Son bien aimé cochon est volé en pleine nuit et Rob part à sa recherche, accompagné de celui qui achète ses truffes, Amir, un jeune aspirant commerçant, qui a ses propres démons, entre autres avec ses relations avec son père, Darius, un homme d’affaire un peu mafieux, qui n’est d’ailleurs pas étranger au vol du cochon. Plusieurs années auparavant, Darius avait été client au restaurant de Rob, avec Rob comme chef, dans le cadre d’un repas exceptionnel, marqué par la grâce et l’harmonie, un repas qui avait constitué un rare moment de bonheur pour l’épouse de Darius, dans le cadre d’une vie marquée par la tristesse. L’épouse de Darius allait plus tarde tenter un suicide qui s’avérera en partie raté.

La recherche de Rob l’amène à son ancien restaurant, où il était un chef réputé, et il y rencontre le maître d’hôtel qui, en réponse aux questions de Rob, confirme ce dont ce dernier se doutait depuis un certain temps, à savoir que le monde de la gastronomie avait été perverti par différents développements, comme les exigences insistantes des clients et la logique commerciale. L’hôte reconnaît qu’il a lui-même ignoré ses propres choix de mode de vie et ses préférences fondamentales, voire ses valeurs.

Rob apprend un peu plus tard que son cochon a été tué, quelque peu accidentellement, quand on a volé l’animal.

Il retourne vers sa vie d’ermite, et il écoute parfois la voix de son épouse décédée sur un vieil appareil d’enregistrement.

QUELQUES INTERPRÉTATIONS

Il s’agit d’un type de film qui demande à être interprété. Et les interprétations n’ont d’ailleurs pas manquées.

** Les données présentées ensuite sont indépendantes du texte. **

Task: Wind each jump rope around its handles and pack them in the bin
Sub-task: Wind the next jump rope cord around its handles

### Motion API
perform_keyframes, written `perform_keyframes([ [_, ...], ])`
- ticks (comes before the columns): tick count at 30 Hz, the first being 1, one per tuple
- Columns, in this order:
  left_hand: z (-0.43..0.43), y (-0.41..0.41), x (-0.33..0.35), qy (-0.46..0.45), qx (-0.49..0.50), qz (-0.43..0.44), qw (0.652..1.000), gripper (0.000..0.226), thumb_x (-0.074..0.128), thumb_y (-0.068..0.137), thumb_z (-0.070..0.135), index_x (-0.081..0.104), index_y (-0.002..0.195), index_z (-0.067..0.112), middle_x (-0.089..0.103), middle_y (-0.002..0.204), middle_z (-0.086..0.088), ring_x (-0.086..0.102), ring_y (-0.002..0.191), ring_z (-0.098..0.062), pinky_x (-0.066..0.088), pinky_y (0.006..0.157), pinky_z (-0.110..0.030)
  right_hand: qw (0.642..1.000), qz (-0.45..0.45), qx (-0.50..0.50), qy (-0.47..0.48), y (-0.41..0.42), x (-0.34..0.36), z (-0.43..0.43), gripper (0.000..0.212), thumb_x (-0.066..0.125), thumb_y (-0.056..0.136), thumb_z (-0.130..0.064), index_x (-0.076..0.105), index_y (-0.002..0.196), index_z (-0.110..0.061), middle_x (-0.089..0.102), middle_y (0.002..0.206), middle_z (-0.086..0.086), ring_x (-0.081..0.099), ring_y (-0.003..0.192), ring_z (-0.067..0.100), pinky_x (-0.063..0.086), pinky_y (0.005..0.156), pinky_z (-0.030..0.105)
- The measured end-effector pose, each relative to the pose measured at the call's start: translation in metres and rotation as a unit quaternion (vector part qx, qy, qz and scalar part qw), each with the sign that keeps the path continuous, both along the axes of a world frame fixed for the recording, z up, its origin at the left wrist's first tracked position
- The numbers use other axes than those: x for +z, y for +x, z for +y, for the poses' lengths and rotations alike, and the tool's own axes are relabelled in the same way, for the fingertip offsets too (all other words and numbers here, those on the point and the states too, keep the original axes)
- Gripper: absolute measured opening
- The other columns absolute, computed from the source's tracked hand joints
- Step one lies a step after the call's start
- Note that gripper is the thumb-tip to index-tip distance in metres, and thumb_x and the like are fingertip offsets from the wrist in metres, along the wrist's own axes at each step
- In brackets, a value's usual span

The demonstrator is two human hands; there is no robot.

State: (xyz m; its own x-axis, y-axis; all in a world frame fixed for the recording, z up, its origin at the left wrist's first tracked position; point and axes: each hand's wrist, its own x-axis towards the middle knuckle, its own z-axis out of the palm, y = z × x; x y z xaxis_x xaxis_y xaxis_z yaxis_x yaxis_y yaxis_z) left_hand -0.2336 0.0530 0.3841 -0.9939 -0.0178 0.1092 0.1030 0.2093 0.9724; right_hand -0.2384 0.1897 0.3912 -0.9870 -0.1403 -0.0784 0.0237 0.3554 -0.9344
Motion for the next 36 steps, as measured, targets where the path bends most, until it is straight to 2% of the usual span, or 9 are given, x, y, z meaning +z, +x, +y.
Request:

On a pu le voir, dans un premier temps, comme un film qui se penche sur des éléments de vie individuels, comme le deuil, la peine, les pertes, les questions de vie et de mort. Comme tel, il a été vu comme un film doucement méditatif (gently meditative) par Linda Marric du Jewish Chronicle, ou encore une histoire « qui veut nous réconcilier avec l’inévitabilité de la mort » comme le suggère Robert Roten dans le Laramie Movie Scope.

Allant un peu plus loin, David Sims du Atlantic Monthly décrit le film comme étant une histoire ingénieuse à propos du processus « qui amène le commercialisme et le marché détruire la pureté de l’expression artistique ».

UNE INTERPRÉTATION ADDITONNELLE

Dans la perspective du Movie Shrink, il y a une interprétation plus globale, mais quelque peu plus intello.

Le vrai sujet du film concerne l’absence de l’harmonie et de l’équilibre. Il y a de ces moments de grâce, comme ceux qu’ont connus Darius et son épouse devant le repas que leur avait préparé Rob comme chef il y a plusieurs années. On peut connaître de tels moments de grâce, mais ils semblent être maintenant rares, moins fréquents ou même en train de disparaître. Comme l’a suggéré David Sims, ces moments de grâce peuvent être minés par le commercialisme ambiant. Cela fait surement partie de l’équation.

Mais il y a plus.

Au-delà des dynamiques des contraintes commerciales, se tient le défi de respecter la nature, bien entendu, mais aussi nous-mêmes. La longue conversation entre Rob et le nouveau maître d’hôtel du restaurant suggère que cette authenticité est plus difficile à atteindre aujourd’hui. Ces expériences gastronomiques authentiques qu’on pouvait connaître avec la gastronomie de Rob, avec tout l’équilibre et l’harmonie qu’ils supposaient entre nos sens, sont en effet des moments de grâce qui disparaissent peu à peu.

Ces moments sont donc plus rares aujourd’hui, à cause de plusieurs raisons : commercialisme, intérêt, développement urbain, cuture de masse ou encore perte du sens de l’harmonie et de l’équilibre.

L’équilibre et l’harmonie peuvent encore survivre aujourd’hui, mais il est plus probable de les rencontrer auprès d’un ermite vivant en forêt et cherchant des truffes et des champignons à l’aide de tous ses sens, en équilibre, la vue mais aussi l’odorat et le goût. Il arrive souvent que les cochons y soient plus habiles que les humains, mais il peut arriver qu’un grand chef puisse aussi y arriver.